Some good news, for a change

 

 

 

 

 

 

 

 

This article was written with Alejandro Yufera, lawyer from Barcelona, during his stay in our Manchester office.

Dear bloggers:

We have good news fromSpain. A buyer has recovered the deposit paid to a developer when he didn’t get the mortgage.

This is the second resolution of the Civil First Instance Court of Logroño, La Rioja, that acquits a buyer from the lawsuit filed by the developer, cancelling the contract and sentencing the developer to return the deposit plus legal interest.

Pursuant to article 1,124 of the Spanish Civil Code when one of the contracting parties defaults, the other party can choose between two options: enforce the contract or terminate the contract with a compensation for damages.

The most common option, taken by the developers when a buyer defaults, was to terminate the contract so they could sell the house to another person. But nowadays, in the current economic climate the demand is nonexistent and therefore the developers are choosing the other option.

In this case the buyer signed a contract with the developer, he paid the deposit and after that he went to the bank to get a mortgage but the bank denied it. Because of the failure in getting a mortgage with the bank and the two-month delay in the delivery, he decided not completing on the purchase. The developer considered that it was a breach of the contract and decided to file a lawsuit.

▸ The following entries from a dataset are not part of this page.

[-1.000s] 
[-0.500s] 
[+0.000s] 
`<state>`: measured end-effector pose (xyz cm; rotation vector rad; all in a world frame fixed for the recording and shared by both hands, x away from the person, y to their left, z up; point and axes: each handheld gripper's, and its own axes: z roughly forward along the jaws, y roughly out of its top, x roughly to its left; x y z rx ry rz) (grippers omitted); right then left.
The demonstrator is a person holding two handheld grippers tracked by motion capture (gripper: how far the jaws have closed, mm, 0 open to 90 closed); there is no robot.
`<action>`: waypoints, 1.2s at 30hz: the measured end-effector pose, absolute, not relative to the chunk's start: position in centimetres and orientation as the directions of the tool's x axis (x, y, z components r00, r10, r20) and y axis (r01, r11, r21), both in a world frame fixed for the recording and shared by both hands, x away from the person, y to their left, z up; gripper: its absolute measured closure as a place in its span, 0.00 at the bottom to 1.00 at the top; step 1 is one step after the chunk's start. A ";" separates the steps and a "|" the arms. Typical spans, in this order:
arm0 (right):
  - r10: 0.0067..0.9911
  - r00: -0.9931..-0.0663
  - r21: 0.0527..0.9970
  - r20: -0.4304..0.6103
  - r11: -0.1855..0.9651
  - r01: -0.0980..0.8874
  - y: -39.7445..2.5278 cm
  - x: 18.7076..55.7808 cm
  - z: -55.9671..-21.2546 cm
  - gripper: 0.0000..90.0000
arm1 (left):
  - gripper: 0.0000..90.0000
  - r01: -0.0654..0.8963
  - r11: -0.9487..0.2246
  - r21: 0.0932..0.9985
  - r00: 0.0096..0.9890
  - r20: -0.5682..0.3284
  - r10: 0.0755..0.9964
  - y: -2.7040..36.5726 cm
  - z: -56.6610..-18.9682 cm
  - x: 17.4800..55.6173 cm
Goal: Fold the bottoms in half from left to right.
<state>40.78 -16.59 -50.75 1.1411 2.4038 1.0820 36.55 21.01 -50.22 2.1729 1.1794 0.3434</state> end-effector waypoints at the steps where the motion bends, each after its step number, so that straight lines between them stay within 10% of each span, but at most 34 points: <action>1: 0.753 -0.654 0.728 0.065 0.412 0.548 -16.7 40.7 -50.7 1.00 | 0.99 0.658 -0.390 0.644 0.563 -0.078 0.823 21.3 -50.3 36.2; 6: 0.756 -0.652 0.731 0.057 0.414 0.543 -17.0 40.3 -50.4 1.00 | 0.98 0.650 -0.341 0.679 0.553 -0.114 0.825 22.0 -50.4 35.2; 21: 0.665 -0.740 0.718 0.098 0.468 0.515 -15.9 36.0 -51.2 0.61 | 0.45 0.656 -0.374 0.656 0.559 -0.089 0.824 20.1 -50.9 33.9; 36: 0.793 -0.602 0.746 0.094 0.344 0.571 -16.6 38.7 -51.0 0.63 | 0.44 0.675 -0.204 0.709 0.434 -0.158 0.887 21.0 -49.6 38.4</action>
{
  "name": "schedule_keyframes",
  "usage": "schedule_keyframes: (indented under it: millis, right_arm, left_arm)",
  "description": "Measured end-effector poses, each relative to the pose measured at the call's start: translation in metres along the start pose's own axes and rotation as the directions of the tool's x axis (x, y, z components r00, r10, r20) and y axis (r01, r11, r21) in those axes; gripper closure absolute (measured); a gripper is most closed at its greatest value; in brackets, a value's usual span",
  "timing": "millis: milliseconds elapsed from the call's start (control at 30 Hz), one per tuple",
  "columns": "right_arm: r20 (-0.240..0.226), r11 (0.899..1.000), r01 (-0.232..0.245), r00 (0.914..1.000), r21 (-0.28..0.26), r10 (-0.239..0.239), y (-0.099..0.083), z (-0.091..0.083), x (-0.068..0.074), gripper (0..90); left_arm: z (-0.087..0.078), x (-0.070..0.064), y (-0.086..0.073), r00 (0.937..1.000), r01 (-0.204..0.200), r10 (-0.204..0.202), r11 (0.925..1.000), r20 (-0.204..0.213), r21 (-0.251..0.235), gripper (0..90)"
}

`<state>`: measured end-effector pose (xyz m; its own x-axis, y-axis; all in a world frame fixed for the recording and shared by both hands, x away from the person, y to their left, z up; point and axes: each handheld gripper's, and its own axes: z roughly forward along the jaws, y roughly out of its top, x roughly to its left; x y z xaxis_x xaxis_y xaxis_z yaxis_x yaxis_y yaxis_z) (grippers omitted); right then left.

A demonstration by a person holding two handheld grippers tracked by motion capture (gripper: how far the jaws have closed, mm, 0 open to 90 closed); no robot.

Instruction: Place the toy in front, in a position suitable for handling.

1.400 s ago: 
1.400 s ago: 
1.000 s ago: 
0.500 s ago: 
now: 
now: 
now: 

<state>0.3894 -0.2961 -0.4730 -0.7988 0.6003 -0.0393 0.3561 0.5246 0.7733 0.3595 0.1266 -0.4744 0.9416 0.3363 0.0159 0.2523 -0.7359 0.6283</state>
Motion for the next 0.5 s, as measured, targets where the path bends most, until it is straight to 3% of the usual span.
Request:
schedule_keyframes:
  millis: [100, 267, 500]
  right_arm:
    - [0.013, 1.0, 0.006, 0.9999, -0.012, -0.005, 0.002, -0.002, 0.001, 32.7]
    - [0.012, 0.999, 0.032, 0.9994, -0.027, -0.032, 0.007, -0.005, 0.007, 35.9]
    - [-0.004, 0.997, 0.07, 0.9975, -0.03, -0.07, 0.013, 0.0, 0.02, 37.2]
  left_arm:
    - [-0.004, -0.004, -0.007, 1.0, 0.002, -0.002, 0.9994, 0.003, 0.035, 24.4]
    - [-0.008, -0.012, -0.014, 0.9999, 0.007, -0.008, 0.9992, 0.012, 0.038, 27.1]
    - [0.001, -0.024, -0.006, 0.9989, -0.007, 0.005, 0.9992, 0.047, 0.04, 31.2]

The judgment says that the developer, as a professional in its sector, must know the difficulties of its activity and therefore has to anticipate the circumstances and has to make sure that he can comply with its obligations. In the point of view of the Judge of the Civil First Instance Court of Logroño, the developer breached the contract because it didn’t take the necessary steps to grant the “mortgage subrogation option” when this option was clearly stipulated in the contract. The Court considers that the financing was indispensable to fulfil the contract and the developer failed to identify the potential problem.

Apart from these two judgments of the Civil First Instance Court of Logroño, the trend of the Spanish courts is to rule in favour of developers in this type of scenarios and force the buyer to complete the contract so they have to pay the rest of the money or lose the deposit. It is therefore an interesting progress towards a more ethical justice where all factors are taken into consideration.